(Dataset excerpts)
___

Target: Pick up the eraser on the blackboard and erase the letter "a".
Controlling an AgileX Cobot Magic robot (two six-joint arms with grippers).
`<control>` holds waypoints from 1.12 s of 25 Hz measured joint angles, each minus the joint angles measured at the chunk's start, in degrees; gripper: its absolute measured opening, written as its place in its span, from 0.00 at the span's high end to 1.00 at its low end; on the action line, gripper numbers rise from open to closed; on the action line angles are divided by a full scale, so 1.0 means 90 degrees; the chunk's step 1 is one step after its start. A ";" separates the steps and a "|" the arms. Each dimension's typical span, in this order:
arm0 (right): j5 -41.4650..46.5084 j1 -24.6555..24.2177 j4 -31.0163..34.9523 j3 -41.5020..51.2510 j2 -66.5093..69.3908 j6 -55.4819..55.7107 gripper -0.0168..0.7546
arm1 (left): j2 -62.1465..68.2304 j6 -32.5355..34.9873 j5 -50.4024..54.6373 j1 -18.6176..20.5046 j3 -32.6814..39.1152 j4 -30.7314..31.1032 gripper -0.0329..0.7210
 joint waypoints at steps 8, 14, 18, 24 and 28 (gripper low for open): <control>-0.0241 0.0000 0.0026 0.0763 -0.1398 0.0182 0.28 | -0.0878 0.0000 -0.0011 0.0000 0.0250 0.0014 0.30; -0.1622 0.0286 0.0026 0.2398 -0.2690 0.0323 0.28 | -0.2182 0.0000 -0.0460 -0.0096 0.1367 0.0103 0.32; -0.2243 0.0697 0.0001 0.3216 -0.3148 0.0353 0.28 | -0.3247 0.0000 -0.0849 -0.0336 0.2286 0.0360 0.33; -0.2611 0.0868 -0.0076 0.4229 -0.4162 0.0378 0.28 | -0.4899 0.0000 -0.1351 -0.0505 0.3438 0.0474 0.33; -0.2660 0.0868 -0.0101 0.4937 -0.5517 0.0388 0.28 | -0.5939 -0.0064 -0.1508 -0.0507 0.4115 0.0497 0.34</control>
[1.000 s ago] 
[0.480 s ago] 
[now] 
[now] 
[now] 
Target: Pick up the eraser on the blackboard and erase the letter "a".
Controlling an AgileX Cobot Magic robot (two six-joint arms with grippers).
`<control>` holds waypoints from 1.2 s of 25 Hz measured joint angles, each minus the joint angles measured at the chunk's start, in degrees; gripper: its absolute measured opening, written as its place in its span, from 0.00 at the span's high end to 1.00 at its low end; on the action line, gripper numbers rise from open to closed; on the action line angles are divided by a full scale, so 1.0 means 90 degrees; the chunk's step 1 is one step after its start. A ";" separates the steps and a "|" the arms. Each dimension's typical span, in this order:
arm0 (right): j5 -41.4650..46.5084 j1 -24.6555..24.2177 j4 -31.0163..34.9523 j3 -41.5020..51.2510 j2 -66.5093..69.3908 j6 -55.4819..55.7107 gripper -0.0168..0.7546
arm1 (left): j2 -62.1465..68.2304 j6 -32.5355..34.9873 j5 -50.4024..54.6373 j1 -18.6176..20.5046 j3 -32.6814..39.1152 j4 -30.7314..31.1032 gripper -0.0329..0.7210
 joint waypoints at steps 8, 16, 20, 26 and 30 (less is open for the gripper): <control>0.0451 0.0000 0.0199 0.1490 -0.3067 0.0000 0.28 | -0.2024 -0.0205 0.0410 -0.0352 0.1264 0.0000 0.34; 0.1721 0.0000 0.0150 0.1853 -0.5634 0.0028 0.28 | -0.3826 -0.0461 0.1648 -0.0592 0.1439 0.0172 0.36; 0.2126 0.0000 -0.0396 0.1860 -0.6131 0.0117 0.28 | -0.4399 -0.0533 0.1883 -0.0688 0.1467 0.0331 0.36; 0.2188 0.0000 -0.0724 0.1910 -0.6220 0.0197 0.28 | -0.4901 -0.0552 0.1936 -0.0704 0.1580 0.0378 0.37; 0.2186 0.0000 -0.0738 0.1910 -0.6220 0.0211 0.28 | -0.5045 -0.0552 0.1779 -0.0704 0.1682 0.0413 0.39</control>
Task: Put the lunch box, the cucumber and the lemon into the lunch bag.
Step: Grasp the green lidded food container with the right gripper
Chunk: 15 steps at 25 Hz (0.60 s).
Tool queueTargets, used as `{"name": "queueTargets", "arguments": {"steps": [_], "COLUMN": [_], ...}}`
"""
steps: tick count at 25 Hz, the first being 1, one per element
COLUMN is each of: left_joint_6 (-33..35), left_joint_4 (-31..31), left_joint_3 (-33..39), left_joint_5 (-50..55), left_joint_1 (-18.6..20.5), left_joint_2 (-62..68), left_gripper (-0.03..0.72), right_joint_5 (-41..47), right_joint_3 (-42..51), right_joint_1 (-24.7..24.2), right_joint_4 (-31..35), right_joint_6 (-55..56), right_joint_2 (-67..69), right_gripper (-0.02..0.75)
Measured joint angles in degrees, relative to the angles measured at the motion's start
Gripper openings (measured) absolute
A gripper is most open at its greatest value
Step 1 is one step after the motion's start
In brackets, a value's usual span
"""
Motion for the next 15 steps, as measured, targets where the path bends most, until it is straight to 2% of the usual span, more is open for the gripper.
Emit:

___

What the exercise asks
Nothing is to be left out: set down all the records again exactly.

Task result
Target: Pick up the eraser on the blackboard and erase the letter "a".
Controlling an AgileX Cobot Magic robot (two six-joint arms with grippers).
`<control>` holds waypoints from 1.12 s of 25 Hz measured joint angles, each minus the joint angles measured at the chunk's start, in degrees; gripper: its absolute measured opening, written as its place in its span, from 0.00 at the span's high end to 1.00 at its low end; on the action line, gripper numbers rise from open to closed; on the action line angles are divided by a full scale, so 1.0 means 90 degrees; the chunk's step 1 is one step after its start. A ";" separates the steps and a "|" the arms. Each dimension's typical span, in this order:
arm0 (right): j5 -41.4650..46.5084 j1 -24.6555..24.2177 j4 -31.0163..34.9523 j3 -41.5020..51.2510 j2 -66.5093..69.3908 j6 -55.4819..55.7107 gripper -0.0168..0.7546
arm1 (left): j2 -62.1465..68.2304 j6 -32.5355..34.9873 j5 -50.4024..54.6373 j1 -18.6176..20.5046 j3 -32.6814..39.1152 j4 -30.7314..31.1032 gripper -0.0329..0.7210
 joint waypoints at steps 8, 14, 18, 24 and 28 (gripper low for open): <control>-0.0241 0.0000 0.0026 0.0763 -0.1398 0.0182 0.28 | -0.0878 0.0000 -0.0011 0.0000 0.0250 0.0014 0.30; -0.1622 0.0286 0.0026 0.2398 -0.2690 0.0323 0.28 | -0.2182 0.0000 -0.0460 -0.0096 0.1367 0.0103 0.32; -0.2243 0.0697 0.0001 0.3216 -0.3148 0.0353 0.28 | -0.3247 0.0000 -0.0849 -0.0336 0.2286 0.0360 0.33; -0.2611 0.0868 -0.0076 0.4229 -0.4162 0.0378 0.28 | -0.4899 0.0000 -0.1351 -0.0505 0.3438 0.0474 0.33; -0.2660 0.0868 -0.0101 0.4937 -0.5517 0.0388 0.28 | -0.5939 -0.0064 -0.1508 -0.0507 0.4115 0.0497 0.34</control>
[1.000 s ago] 
[0.480 s ago] 
[now] 
[now] 
[now] 
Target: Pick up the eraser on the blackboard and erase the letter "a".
Controlling an AgileX Cobot Magic robot (two six-joint arms with grippers).
`<control>` holds waypoints from 1.2 s of 25 Hz measured joint angles, each minus the joint angles measured at the chunk's start, in degrees; gripper: its absolute measured opening, written as its place in its span, from 0.00 at the span's high end to 1.00 at its low end; on the action line, gripper numbers rise from open to closed; on the action line angles are divided by a full scale, so 1.0 means 90 degrees; the chunk's step 1 is one step after its start. A ";" separates the steps and a "|" the arms. Each dimension's typical span, in this order:
arm0 (right): j5 -41.4650..46.5084 j1 -24.6555..24.2177 j4 -31.0163..34.9523 j3 -41.5020..51.2510 j2 -66.5093..69.3908 j6 -55.4819..55.7107 gripper -0.0168..0.7546
arm1 (left): j2 -62.1465..68.2304 j6 -32.5355..34.9873 j5 -50.4024..54.6373 j1 -18.6176..20.5046 j3 -32.6814..39.1152 j4 -30.7314..31.1032 gripper -0.0329..0.7210
 joint waypoints at steps 8, 16, 20, 26 and 30 (less is open for the gripper): <control>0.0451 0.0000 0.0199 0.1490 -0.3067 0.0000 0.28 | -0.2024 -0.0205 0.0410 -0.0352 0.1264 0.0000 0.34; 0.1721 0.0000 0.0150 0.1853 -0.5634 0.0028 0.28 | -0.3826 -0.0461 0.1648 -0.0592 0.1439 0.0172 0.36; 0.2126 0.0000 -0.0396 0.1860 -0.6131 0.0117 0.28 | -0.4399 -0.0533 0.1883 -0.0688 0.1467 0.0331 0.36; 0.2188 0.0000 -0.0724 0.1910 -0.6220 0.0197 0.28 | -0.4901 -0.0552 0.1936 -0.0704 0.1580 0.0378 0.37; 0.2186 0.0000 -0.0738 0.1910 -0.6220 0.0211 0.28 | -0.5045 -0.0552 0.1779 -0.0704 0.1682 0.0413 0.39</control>
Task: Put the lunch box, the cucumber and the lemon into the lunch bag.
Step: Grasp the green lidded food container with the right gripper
Chunk: 15 steps at 25 Hz (0.60 s).
Tool queueTargets, used as `{"name": "queueTargets", "arguments": {"steps": [_], "COLUMN": [_], ...}}`
"""
steps: tick count at 25 Hz, the first being 1, one per element
COLUMN is each of: left_joint_6 (-33..35), left_joint_4 (-31..31), left_joint_3 (-33..39), left_joint_5 (-50..55), left_joint_1 (-18.6..20.5), left_joint_2 (-62..68), left_gripper (-0.03..0.72), right_joint_5 (-41..47), right_joint_3 (-42..51), right_joint_1 (-24.7..24.2), right_joint_4 (-31..35), right_joint_6 (-55..56), right_joint_2 (-67..69), right_gripper (-0.02..0.75)
Measured joint angles in degrees, relative to the angles measured at the motion's start
Gripper openings (measured) absolute
A gripper is most open at its greatest value
Step 1 is one step after the motion's start
In brackets, a value's usual span
"""
Motion for the next 15 steps, as measured, targets where the path bends most, until it is straight to 2% of the usual span, more is open for the gripper.
Emit:

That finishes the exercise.